I used to feel like I was helping people in some way. I was in no way a doctor or scientist, but I did work one on one with the public in various customer service positions, and I did feel like I was making a small difference. I felt most needed when I worked in a public library. I was there working when Hurricane Sandy hit and devastated all of the nearby towns. People used our space to charge their phones, get some warmth, and they even relied on the library to just be a listening ear in their times of suffering. Patrons would tell me that I was so nice and that I made their day by smiling at them. If you ever hear that libraries will be dissipating soon due to the surge of e-books, please know that libraries are still so significant and important to many people out there, but I digress.

This past year should have been the one that made me turn to the positive side. I got married and went on a honeymoon. There was the day I asked my bridesmaids to be in my wedding, followed by my bridal shower and bachelorette party. I had many people in my life that were so happy for me, and while I felt the love, I only felt the happiness for my wedding day. I will forever be endlessly grateful to my husband for not running away once I became sick and could no longer work. He knew that the next few years were going to be extremely tough, but he stepped up instead, and I am so very lucky.

The day of our wedding, I felt the most happy that I had been in three years. All of the pictures from my wedding day show me smiling, and it was an amazing feeling to know that I had that happiness, if even for only a day. I definitely suffered through the day, having to take breaks and go outside to get some fresh air and relax for a few minutes here and there. My recovery time for one day of fun took an entire week. It wiped every ounce of energy out of me and caused me so much pain. My honeymoon should have also brought some type of joy into my life, but my medical issues deterred me from being able to let loose and fully be in the moment.

My point is that I know I should be happy. I want to be happy. I take medicine to chemically alter my brain to help make me happy and less anxious, but for those of us who have mental issues, we cannot force ourselves to be happy even when it's clear that our year was our best yet. We, so often, are pretending to put a smile on our faces just to make others feel comfortable around us because there is such a stigma out there regarding mental illness.
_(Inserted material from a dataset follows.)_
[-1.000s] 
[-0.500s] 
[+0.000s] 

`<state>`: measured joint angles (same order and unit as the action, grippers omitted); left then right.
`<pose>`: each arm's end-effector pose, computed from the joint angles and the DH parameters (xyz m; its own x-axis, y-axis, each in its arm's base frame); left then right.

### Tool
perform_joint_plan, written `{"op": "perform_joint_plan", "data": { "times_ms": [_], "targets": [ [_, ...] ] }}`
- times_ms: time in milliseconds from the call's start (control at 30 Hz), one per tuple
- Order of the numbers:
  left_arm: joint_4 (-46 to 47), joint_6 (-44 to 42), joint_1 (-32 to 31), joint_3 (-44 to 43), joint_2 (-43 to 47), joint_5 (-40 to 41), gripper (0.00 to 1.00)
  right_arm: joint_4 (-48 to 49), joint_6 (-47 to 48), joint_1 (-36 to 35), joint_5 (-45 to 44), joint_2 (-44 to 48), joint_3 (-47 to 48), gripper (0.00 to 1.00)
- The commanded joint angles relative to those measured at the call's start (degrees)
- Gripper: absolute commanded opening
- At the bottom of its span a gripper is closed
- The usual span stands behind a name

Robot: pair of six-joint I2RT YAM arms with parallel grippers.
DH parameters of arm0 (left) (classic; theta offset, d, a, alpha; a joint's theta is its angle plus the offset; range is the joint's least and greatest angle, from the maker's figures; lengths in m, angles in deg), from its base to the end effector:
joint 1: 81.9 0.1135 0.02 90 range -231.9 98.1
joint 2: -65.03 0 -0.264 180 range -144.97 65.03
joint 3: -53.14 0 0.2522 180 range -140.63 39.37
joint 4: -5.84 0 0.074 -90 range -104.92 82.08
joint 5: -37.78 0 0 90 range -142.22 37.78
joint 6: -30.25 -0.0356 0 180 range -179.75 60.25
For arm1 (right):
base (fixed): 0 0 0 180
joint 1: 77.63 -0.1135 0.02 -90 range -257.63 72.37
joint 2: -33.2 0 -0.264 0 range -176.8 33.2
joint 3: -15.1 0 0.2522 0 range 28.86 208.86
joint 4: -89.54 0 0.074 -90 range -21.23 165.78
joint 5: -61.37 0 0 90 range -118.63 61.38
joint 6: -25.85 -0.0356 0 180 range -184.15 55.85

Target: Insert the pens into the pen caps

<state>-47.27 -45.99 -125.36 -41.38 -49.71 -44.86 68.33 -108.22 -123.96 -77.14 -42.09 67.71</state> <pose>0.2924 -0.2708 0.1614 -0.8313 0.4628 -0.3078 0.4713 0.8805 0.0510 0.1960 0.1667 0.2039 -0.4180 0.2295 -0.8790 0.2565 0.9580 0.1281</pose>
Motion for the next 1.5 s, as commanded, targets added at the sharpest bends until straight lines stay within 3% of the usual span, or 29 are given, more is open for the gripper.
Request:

On New Year's I sit here just questioning how I can feel like even the smallest part of who I used to be. What can I do to find purpose? I'm lost and empty with ideas. The only thing that I can remotely feel proud of is that the website The Mighty published a couple of pieces that I wrote this year, and it reached so many more people than I ever thought it would. I wrote things because it was an outlet for me; I never thought they would actually get published. It was a way for me to purge all of these negative feelings inside.

So, it's the first day of 2019, and I'm here blogging, hoping that this may be a way for me to feel like I matter and am more than just a sick person.

I don't have expert advice, but I have my story.